Cristopher Nolan es un director de éxito garantizado, tanto a nivel de recaudación como a nivel de calidad audiovisual, su última película la tuvimos en 2017, Dunkerque, y nos mostró un Nolan más independiente y personal, pero si de personalidad tenemos que hablar, creó que lo mejor es remontarse al inicio de su carrera, concretamente a su ópera prima: Memento.

La película fue estrenada en el año 2000, con Guy Pearce como protagonista y cuenta la historia de un hombre (Leonard) que intentando evitar el asesinato de su mujer es golpeado en la cabeza y se ve incapaz de generar nuevos recuerdos.
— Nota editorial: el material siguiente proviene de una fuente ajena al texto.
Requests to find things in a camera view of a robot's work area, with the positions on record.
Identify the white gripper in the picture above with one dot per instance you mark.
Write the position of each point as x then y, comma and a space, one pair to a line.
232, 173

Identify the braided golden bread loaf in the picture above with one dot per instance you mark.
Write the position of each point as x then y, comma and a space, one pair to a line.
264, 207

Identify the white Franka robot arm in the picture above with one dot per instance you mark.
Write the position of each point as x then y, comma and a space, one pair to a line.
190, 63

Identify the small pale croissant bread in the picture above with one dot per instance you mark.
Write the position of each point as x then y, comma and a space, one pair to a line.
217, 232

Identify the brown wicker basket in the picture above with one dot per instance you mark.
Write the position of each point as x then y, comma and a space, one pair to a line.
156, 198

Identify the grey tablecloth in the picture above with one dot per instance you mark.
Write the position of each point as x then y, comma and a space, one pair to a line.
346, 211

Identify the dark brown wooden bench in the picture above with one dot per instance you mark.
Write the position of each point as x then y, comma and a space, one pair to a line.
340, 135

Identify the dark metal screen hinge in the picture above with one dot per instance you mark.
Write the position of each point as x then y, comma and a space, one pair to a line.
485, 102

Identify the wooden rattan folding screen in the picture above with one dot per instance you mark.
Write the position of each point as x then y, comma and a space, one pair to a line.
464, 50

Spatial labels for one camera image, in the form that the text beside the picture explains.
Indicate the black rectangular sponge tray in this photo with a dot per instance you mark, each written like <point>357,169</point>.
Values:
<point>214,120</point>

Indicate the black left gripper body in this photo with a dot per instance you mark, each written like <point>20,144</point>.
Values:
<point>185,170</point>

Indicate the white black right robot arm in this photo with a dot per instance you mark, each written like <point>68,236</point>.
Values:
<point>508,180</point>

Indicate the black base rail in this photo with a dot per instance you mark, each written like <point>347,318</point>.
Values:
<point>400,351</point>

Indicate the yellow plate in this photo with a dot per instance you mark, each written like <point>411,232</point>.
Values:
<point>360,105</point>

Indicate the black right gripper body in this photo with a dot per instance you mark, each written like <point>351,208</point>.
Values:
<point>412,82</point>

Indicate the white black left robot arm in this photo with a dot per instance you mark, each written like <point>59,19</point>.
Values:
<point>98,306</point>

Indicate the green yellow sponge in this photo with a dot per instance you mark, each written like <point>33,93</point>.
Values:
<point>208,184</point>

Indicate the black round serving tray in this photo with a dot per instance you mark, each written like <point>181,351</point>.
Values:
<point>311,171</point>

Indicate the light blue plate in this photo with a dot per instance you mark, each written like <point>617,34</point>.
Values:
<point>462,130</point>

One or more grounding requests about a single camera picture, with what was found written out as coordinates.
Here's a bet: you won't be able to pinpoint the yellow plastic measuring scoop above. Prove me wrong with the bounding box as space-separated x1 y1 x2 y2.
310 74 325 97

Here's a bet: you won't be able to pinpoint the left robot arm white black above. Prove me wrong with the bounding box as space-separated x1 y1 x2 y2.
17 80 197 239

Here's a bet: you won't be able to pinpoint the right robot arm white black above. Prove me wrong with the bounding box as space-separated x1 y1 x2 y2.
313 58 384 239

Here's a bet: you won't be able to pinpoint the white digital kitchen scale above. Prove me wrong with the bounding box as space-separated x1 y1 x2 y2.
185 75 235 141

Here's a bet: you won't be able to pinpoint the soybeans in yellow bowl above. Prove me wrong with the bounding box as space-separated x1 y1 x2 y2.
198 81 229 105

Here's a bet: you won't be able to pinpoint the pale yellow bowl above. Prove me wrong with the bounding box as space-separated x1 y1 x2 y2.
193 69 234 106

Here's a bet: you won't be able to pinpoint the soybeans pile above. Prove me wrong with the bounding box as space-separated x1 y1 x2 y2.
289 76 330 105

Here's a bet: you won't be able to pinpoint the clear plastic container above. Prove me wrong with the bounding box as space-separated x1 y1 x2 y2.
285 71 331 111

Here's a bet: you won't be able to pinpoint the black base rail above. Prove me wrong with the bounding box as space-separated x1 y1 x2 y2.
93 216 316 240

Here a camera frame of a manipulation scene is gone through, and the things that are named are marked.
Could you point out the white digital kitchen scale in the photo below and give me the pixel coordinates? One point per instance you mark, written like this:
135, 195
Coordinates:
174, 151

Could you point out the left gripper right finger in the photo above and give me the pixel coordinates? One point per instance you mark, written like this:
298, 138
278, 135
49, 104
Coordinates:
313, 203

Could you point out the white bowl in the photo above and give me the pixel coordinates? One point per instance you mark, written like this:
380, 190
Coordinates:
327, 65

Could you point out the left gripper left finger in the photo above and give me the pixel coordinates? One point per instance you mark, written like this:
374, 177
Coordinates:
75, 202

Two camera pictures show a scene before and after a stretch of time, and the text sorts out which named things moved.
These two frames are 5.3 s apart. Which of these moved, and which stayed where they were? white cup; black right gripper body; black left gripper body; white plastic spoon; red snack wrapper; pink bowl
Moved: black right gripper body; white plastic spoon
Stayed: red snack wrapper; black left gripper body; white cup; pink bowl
Así pues, deberá investigar y vengar el asesinato de su mujer sin siquiera recordar lo que hizo el día anterior.

La película obtuvo el Oscar a mejor guion original y a mejor montaje, y es esto último uno de los factores que hacen fuerte a la película, se cuenta de forma no lineal y desordenada, es un verdadero caos para el espectador, pero con esto Nolan consigue que seamos nosotros mismos Leonard, nos hace sentir confundidos constantemente y hace que tengamos cierta empatía inevitable con el personaje al no ver lo ocurrido anteriormente.

Es una fórmula especialmente complicada, marear al espectador puede causar en él una fatiga visual que haga que desconecte o no asimile la película del todo bien, pero la narrativa del protagonista intentando entender que hace en todo momento ayuda a que el espectador se centre y no se acabe de desenganchar de la trama.

Cada día es un puzle para Leonard y debe interpretar sus tatuajes, sus fotos y sus notas, pero el espectador también lo debe hacer al no entender absolutamente nada de lo que está sucediendo, es de esas películas que por mucho que intentes ordenar posteriormente en tu cabeza siempre te dejas algún cabo suelto y no la puedes llegar a cerrar.

La dirección de la cinta es inexperimentada, pero muy efectiva y con mucho mensaje, el montaje la ha beneficiado claramente, pero eso no le quita ningún merito al director que sabe mover la cámara con total naturalidad.

Algunos errores narrativos son notables en ella, pero eso no la hace desmerecedora de elogios, sus incongruencias pueden ser pasadas por alto debido a la gran historia que te están contando, pero si las detectas puede que la película te parezca un despropósito sin sentido.

Guy Pierce llena la pantalla con su presencia, consigue captar al espectador y ser el conducto narrativo perfecto para la cinta de Nolan, es en definitiva uno de los grandes puntos fuertes de la cinta.

Si bien esta no es su primera película, la esencia de Nolan y su contacto con grandes presupuestos empezó a definirse a partir de aquí, se podría considerar está la primera cinta en la que desarrolla lo que posteriormente plasmaría en producciones como Inception o Batman. Sin la grandeza presupuestaria de sus producciones posteriores la cinta consigue ser perfecta en su esencia, fue esta cinta quien le abrió a dirigir posteriores proyectos que le consagrarían como uno de los genios actuales de la industria.